Recorded data
- - -

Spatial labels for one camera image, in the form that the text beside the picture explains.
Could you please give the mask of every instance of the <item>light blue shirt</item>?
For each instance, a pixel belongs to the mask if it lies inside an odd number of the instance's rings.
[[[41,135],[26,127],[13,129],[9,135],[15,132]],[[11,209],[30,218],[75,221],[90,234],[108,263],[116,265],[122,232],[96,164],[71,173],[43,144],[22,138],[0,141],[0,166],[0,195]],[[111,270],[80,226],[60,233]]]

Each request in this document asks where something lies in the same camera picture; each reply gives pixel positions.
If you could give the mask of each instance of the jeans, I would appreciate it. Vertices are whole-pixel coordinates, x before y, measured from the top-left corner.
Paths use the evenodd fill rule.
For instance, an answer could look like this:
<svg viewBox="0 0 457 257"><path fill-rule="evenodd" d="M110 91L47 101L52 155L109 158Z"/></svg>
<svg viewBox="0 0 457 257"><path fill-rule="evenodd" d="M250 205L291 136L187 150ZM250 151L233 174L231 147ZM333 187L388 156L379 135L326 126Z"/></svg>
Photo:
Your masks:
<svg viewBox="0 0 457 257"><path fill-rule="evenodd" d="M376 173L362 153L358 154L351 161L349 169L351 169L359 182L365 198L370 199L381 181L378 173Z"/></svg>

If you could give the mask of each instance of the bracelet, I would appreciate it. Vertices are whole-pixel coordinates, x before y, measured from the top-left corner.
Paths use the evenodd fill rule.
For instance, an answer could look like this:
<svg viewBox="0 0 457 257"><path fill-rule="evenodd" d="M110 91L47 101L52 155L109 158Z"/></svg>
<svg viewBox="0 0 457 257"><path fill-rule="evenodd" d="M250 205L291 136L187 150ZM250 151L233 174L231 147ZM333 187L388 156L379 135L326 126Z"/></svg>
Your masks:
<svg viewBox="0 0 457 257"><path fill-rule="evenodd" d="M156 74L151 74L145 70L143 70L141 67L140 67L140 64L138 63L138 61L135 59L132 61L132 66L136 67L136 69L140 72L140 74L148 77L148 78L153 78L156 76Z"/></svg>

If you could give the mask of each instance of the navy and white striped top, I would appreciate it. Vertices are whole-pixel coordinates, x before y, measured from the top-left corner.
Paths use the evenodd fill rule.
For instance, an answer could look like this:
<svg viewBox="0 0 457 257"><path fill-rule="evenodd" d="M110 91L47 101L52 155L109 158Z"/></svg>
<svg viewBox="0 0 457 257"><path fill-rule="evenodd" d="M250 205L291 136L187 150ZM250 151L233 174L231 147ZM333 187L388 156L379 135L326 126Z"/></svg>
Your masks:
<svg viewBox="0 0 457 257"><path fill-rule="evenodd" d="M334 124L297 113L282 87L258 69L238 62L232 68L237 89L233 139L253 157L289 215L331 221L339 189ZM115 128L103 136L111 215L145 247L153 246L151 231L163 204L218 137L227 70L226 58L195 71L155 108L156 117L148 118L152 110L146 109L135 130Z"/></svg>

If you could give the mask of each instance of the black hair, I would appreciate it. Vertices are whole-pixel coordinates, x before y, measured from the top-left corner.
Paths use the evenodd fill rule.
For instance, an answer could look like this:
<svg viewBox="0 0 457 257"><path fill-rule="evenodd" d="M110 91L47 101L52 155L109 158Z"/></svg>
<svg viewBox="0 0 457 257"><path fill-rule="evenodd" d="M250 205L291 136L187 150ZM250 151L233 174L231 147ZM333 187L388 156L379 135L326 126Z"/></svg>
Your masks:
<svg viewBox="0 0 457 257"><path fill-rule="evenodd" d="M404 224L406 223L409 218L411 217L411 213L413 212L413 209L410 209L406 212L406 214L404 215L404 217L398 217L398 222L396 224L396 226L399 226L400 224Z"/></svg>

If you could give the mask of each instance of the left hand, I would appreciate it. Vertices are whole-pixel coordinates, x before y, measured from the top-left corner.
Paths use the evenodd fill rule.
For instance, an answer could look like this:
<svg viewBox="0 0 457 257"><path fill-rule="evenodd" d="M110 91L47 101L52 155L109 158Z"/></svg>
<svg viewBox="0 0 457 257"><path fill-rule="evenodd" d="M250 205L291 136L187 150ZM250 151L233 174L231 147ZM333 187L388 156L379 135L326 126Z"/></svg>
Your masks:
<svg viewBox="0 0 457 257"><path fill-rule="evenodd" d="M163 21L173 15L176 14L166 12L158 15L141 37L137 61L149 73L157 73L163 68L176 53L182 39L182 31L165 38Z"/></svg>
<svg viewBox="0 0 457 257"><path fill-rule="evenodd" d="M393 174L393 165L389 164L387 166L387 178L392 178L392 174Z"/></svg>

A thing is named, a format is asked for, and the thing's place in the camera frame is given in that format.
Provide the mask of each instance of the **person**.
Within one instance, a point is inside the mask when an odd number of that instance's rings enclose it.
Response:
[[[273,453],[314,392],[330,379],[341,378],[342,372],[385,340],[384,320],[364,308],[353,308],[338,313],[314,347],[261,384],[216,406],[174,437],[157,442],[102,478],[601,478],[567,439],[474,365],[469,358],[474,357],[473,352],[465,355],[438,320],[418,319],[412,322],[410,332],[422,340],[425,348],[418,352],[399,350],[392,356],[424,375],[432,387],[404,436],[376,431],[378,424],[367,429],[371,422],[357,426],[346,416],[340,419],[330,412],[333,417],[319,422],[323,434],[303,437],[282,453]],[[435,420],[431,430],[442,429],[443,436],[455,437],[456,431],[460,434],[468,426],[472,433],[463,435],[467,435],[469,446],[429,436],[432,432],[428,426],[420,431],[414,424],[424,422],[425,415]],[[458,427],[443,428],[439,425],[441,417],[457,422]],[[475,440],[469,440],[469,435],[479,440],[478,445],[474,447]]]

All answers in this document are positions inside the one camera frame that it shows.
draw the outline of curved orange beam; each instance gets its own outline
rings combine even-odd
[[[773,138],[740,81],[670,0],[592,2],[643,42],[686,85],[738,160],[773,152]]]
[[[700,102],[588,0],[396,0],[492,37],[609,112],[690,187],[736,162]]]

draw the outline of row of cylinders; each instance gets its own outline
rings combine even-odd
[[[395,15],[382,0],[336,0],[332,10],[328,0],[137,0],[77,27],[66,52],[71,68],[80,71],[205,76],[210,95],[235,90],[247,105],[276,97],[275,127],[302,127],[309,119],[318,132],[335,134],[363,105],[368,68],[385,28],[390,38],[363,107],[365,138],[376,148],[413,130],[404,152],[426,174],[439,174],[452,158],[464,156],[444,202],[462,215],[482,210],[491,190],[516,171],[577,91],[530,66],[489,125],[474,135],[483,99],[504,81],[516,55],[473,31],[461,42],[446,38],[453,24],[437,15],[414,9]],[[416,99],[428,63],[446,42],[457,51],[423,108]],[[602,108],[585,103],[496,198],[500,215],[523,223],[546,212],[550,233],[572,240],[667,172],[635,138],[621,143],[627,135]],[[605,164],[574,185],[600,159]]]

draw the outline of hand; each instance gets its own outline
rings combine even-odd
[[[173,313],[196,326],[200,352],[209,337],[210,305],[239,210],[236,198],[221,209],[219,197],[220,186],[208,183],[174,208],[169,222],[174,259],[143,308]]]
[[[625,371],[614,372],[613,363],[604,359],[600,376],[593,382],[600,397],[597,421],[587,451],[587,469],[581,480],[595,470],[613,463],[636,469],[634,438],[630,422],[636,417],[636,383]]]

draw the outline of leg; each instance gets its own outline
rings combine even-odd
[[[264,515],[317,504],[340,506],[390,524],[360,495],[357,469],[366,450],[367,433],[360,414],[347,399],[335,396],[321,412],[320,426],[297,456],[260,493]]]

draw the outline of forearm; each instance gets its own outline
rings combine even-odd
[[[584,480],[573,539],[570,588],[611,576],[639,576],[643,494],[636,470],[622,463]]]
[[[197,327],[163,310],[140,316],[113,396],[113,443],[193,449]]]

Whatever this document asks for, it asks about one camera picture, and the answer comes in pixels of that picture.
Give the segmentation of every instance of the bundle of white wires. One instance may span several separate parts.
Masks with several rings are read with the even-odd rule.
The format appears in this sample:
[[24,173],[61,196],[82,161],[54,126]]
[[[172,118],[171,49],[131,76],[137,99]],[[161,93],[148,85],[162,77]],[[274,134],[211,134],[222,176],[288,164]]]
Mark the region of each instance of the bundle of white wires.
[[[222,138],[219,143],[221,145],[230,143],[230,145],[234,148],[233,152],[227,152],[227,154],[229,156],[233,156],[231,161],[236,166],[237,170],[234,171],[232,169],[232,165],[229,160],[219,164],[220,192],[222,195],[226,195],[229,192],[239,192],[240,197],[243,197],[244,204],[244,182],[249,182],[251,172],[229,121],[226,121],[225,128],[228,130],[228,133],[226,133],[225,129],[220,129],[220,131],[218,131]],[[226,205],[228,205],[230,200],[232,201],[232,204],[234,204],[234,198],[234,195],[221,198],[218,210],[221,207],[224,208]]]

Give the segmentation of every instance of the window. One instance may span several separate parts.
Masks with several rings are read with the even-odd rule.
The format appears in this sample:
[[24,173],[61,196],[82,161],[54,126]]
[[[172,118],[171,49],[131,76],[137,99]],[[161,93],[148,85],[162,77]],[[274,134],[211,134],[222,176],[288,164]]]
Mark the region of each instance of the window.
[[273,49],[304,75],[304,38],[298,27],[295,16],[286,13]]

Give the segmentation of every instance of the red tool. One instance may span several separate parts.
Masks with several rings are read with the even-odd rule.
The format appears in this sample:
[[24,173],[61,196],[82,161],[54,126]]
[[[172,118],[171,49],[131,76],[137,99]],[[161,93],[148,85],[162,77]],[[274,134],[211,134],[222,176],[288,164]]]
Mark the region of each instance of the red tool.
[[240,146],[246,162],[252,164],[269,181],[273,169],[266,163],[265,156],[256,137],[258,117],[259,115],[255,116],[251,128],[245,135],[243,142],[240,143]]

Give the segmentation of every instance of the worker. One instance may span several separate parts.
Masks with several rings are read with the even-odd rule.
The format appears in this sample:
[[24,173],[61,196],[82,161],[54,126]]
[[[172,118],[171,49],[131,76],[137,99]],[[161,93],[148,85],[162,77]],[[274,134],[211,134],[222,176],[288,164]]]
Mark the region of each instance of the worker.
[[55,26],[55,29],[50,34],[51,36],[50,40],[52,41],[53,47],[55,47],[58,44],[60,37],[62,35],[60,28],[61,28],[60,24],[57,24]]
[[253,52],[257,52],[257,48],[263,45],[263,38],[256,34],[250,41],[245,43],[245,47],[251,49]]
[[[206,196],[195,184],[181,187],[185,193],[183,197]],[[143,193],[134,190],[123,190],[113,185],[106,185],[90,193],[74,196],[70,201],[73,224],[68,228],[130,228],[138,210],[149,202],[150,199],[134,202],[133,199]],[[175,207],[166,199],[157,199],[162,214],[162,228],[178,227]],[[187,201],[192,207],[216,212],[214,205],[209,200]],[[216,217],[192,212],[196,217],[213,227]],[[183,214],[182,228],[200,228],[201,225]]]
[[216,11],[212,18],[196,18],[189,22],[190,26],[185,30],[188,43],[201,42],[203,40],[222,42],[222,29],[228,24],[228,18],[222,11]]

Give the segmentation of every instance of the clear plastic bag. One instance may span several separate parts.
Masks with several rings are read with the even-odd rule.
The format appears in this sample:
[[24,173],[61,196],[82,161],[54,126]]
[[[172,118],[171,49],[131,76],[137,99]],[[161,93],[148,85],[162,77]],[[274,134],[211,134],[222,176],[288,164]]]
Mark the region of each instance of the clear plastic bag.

- - -

Required work:
Will you return exactly the lines above from the one with "Provide the mask" down to the one with "Within one instance, a", counting both as part of the range?

Solution to the exercise:
Provide the mask of each instance of the **person**.
Within one instance, a point is inside the mask when an odd number of that instance's rings enclose it.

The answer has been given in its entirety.